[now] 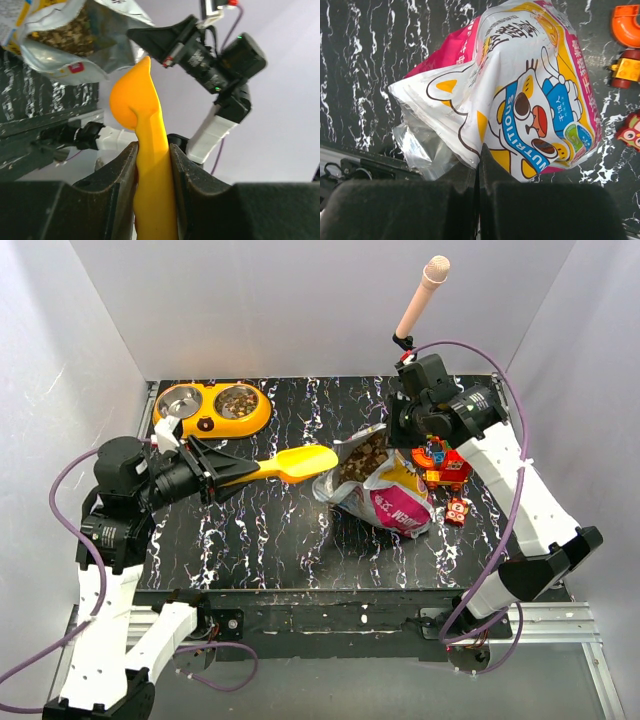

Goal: Serve the pet food

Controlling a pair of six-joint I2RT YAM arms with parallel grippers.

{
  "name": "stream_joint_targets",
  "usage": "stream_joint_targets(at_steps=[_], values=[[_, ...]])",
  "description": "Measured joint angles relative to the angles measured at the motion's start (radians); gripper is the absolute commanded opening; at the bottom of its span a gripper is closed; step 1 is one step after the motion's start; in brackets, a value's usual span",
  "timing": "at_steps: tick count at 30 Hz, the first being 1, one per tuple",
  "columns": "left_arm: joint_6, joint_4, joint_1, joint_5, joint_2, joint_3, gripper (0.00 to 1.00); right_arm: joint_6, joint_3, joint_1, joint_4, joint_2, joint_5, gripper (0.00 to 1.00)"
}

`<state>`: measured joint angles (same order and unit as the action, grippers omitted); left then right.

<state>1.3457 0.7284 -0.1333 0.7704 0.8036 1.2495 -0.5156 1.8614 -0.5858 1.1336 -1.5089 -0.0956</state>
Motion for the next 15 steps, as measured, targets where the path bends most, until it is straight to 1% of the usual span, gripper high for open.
stream_joint_targets(at_steps=[4, 6, 11, 15], values=[[-0.080, 0.132, 0.000, -0.010, 0.015, 0.002, 0.00, -0.003, -0.009, -0.019, -0.006, 0.000, 0.033, 0.01], [-0.106, 0.171, 0.000, -0.022, 0.034, 0.002, 0.00, -0.005, -0.009, -0.026, -0.006, -0.002, 0.048, 0.01], [-0.131, 0.180, -0.003, -0.030, 0.085, -0.012, 0.00, -0.005, -0.008, -0.043, -0.006, -0.009, 0.076, 0.01], [-0.132, 0.173, -0.043, -0.045, 0.126, -0.016, 0.00, -0.006, -0.002, -0.052, -0.010, -0.021, 0.086, 0.01]])
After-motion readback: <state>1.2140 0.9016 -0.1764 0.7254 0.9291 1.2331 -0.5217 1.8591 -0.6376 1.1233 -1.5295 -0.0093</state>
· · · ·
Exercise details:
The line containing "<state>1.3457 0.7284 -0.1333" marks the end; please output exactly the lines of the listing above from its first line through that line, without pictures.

Written solution:
[now] 

Goal: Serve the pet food

Controlling a pair of six-joint I2RT YAM arms with parallel grippers.

{
  "name": "stream_joint_targets",
  "usage": "stream_joint_targets(at_steps=[_], values=[[_, ...]])",
  "description": "Measured joint angles relative to the angles measured at the motion's start (radians); gripper is the absolute commanded opening; at the bottom of its span a gripper is closed; step 1 is one step after the motion's start; in brackets, a value's usual span",
  "timing": "at_steps: tick count at 30 Hz, the first being 1, one per tuple",
  "columns": "left_arm: joint_6, joint_4, joint_1, joint_5, joint_2, joint_3, gripper (0.00 to 1.00); right_arm: joint_6, joint_3, joint_1, joint_4, joint_2, joint_5, gripper (0.00 to 1.00)"
}

`<state>`: measured joint angles (same order and unit as the action, grippers omitted); left then right.

<state>1.3457 0.7284 -0.1333 0.7704 0.8036 1.2495 -0.5156 1.8614 -0.5858 1.1336 -1.5089 -0.0956</state>

This output contains the full answer.